Будь Карл Проффер дельцом, он, наверное, иначе поставил бы свое предприятие и, возможно, прогорел бы на этом. Такой малотоварный предмет, как русская литература, вряд ли выстоял бы на деловой смекалке и на торговой инициативе, ему потребны были иные, более аморфные качества, какие-то неясные сочетания артистичности и университетскости, приверженности к словесной игре, расхлябанного энтузиазма, чего-то еще, назовите это хотя бы средне-западной чудаковатостью.
Я услышал о Профферах впервые от Раи Орловой и Льва Копелева году, кажется, в 71-м. Тогда мы были соседями по лестничной клетке в аэропортовском кооперативе в Москве, теперь мы соседи по изгнанию — они живут на берегу Рейна, я — на берегу Потомака. Они мне показали первый ардисовский сборник «Russian Literature» и первый репринт — кажется, «Котик Летаев» Андрея Белого.

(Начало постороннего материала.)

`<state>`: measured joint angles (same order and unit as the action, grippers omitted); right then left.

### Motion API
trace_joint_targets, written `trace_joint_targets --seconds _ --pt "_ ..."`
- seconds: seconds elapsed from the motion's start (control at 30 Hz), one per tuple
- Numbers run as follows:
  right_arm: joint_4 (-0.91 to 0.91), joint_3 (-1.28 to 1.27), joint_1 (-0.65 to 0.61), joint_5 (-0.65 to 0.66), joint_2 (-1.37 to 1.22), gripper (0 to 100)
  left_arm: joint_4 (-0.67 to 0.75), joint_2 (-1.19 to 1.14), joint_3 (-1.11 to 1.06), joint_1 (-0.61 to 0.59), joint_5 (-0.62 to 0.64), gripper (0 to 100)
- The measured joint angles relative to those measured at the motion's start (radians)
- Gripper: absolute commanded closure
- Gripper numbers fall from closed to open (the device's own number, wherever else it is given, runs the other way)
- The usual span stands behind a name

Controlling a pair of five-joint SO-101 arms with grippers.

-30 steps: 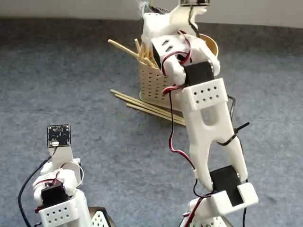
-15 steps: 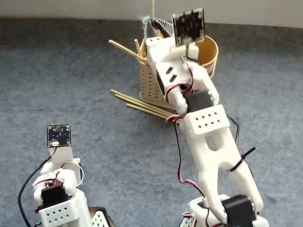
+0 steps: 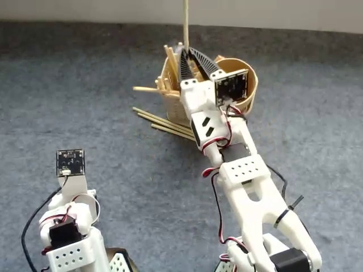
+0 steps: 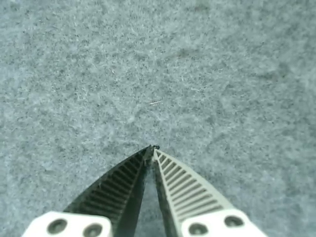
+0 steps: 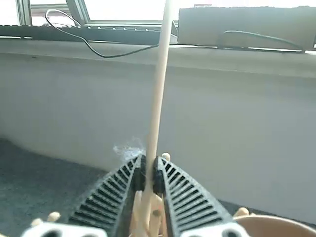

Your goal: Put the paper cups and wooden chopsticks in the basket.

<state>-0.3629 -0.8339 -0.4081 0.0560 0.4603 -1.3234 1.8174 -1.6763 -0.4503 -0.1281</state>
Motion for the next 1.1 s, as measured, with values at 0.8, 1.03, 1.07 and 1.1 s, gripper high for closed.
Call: trace_joint_targets --seconds 0.8,1.03,1.07,1.1 --pt "-0.127 0.002 -0.008 0.141 -0.005 99.0 0.0 0.0 0.0 0.0 0.0 99" --pt "-0.127 -0.032 -0.014 0.141 -0.006 84.8 0.0 0.0 0.0 0.0 0.0 99" --pt "-0.127 -0.032 -0.014 0.141 -0.006 85.0 0.0 0.0 0.0 0.0 0.0 99" --pt "-0.127 -0.032 -0.014 0.143 -0.005 85.0 0.0 0.0 0.0 0.0 0.0 99"
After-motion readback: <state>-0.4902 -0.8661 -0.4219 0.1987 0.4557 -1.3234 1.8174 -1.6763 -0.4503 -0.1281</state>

— Вот такие ребята, — с энтузиазмом восклицали Рая и Лев, — вот такие американские молодцы! Поставили у себя в гараже наборную машину и открыли издательство, первое американское издательство русской литературы!
— А кто же они такие?
— Молодые профессора Мичиганского университета, оба красавцы, а Элендея просто неописуемая красавица!

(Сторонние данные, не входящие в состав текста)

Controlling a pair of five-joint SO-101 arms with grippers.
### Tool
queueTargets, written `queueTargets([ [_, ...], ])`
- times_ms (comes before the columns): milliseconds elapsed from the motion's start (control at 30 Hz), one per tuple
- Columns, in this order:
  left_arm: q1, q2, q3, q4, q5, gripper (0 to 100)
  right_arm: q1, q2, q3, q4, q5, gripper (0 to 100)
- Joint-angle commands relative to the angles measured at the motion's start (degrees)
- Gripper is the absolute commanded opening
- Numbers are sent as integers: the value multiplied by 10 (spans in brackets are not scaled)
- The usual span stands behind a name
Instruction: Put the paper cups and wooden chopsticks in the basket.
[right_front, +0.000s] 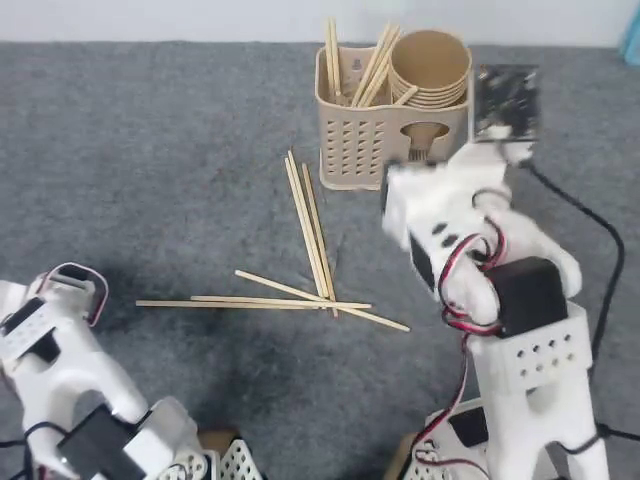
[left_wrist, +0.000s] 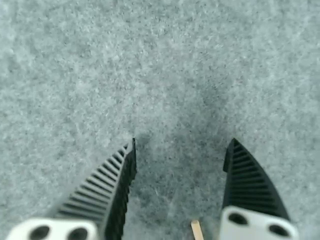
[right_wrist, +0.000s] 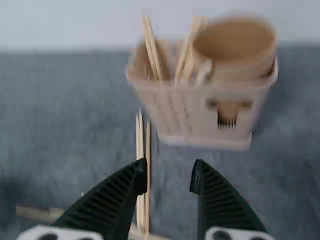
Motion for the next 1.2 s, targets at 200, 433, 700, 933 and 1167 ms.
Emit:
queueTargets([
  [200,7,-30,0,-12,-5,272,-110,-8,159,127,-6,154],
  [433,21,-30,0,-12,-6,272,-126,-12,316,0,67,154],
  [700,39,-33,0,-12,-6,272,-125,-6,412,-145,91,155],
  [933,40,-31,0,-12,-6,272,-148,1,413,-224,145,156],
  [1167,40,-30,0,-12,-6,272,-211,127,402,-312,144,157],
])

Так с массой восклицательных знаков, что в те времена еще не казалось перебором, пришла эта первая информация об «Ардисе».

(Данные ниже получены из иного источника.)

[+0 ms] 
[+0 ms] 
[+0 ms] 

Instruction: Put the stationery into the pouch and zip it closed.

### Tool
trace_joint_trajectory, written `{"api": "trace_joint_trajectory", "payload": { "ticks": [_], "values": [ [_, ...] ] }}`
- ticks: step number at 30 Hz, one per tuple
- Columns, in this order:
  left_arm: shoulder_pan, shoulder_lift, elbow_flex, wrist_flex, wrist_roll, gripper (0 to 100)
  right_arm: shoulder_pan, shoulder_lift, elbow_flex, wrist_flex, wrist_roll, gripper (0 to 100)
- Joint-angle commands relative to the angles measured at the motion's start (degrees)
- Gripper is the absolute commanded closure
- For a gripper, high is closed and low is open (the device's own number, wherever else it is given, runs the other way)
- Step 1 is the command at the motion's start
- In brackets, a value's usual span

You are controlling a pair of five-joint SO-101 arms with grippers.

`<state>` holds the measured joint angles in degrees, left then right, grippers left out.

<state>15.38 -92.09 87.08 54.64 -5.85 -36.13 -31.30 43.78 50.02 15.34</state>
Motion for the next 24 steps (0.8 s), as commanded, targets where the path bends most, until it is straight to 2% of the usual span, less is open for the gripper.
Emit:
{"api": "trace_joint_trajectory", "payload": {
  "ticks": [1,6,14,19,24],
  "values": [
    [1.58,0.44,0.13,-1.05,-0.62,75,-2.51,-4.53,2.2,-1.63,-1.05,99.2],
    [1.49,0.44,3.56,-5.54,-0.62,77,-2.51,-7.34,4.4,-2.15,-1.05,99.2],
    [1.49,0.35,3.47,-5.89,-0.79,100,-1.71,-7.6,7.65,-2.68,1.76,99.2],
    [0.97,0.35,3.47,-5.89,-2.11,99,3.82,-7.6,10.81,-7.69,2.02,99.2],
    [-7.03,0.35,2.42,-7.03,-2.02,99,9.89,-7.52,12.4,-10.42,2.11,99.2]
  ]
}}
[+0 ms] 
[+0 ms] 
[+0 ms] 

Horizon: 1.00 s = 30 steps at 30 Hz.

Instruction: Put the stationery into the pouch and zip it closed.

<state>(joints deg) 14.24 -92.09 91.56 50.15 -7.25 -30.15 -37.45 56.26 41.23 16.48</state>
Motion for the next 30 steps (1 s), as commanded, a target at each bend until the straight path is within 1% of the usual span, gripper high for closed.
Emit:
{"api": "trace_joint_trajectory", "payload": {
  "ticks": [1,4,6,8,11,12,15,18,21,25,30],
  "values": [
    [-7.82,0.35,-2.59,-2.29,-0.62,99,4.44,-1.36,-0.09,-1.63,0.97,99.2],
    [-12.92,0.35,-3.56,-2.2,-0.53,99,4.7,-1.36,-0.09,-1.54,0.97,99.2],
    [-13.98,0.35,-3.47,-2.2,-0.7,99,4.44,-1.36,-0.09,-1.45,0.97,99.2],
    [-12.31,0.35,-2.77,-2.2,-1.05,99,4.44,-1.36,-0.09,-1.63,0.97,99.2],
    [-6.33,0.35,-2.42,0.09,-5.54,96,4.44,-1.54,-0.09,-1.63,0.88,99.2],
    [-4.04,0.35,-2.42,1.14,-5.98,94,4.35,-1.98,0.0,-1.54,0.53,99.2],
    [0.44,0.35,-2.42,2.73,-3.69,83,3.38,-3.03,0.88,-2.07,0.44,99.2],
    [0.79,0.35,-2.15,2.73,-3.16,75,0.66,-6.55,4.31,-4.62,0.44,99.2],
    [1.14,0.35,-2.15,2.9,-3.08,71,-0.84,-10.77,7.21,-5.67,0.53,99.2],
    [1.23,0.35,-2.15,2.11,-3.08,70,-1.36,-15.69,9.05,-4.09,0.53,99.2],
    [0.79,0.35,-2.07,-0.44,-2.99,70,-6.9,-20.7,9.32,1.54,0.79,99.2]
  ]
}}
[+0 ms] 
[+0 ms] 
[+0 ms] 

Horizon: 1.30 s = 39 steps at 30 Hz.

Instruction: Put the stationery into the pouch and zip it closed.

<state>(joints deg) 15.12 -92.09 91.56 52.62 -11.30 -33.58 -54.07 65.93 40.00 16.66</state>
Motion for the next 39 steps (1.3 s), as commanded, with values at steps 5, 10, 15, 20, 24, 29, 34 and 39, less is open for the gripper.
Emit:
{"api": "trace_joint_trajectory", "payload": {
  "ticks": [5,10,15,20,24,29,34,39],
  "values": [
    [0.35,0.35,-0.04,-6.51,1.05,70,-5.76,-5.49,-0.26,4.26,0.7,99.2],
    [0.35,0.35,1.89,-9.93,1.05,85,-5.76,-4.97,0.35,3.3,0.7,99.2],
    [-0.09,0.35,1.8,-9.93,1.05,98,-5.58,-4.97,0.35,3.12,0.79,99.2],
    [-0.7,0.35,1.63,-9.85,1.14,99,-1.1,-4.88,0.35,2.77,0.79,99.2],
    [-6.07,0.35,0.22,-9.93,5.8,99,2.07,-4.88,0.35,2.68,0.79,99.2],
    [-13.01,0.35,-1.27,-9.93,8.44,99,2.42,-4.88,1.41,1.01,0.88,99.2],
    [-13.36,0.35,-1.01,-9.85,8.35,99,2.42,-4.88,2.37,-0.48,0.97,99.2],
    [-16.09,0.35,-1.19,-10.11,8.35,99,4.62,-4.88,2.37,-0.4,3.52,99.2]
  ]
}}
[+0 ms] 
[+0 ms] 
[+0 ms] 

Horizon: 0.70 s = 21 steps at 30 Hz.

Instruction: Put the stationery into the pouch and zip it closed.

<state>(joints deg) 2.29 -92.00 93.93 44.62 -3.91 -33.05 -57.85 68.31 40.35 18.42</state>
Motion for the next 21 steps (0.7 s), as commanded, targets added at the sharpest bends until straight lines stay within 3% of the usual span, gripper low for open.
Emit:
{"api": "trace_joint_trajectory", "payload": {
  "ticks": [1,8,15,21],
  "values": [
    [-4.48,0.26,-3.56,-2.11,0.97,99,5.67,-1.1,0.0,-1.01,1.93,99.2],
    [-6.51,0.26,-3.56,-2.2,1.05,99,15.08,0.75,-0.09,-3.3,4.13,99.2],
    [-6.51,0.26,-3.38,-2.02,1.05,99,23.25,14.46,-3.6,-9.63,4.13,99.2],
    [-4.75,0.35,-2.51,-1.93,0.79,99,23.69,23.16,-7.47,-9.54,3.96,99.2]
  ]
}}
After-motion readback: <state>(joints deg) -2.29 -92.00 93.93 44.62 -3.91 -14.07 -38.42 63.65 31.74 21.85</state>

— Милое начинание, ничего не скажешь, — кажется, пробормотал я, разумеется, даже не представляя себе, что это милое начинание, по сути дела, предложит альтернативный путь целому направлению или, лучше сказать, всей волне вольной современной русской литературы.
К тому времени в Советском Союзе уже окончательно установилось то, что принято называть «второй культурой» или «литературно-художественным подпольем». Возникшая на откате оттепели, пишущая братия уже не пряталась по углам и не закапывала сочинений на садово-огородных участках, а, напротив, собираясь кучками, под портвейн, громогласно читала свои вирши и прозаические опусы, провозглашала новых гениев. Среди богемной графомании иногда и в самом деле возникало интенсивное излучение основательных талантов, вроде поэтов Евгения Рейна, Генриха Сапгира и прозаика Венедикта Ерофеева. Да и у официальных «противоречивых авторов» в ящиках стола накапливалось все больше так называемой «нетленки», то есть вещей, негодных для советского тлена, предназначенных как бы для другой, более осмысленной литературной жизни; многие писатели, хватившие славы в начале шестидесятых, становились «непроходимцами». Сужу по себе: продолжая, так сказать, развиваться в качестве писателя, я уходил все дальше от поверхности советской литературы, на поверхности же деградировал, там оставалось все меньше «написанного Аксенова» — две трети, половина, треть, узкий месяц… У Битова его лучший роман «Пушкинский дом» кусочками выбрасывался на поверхность под видом рассказиков и эссе, основная же глыба покоилась в глубине. Искандер из своего «Сандро» тоже выкраивал кусочки на прокорм, между тем как эпос все великолепнее разрастался.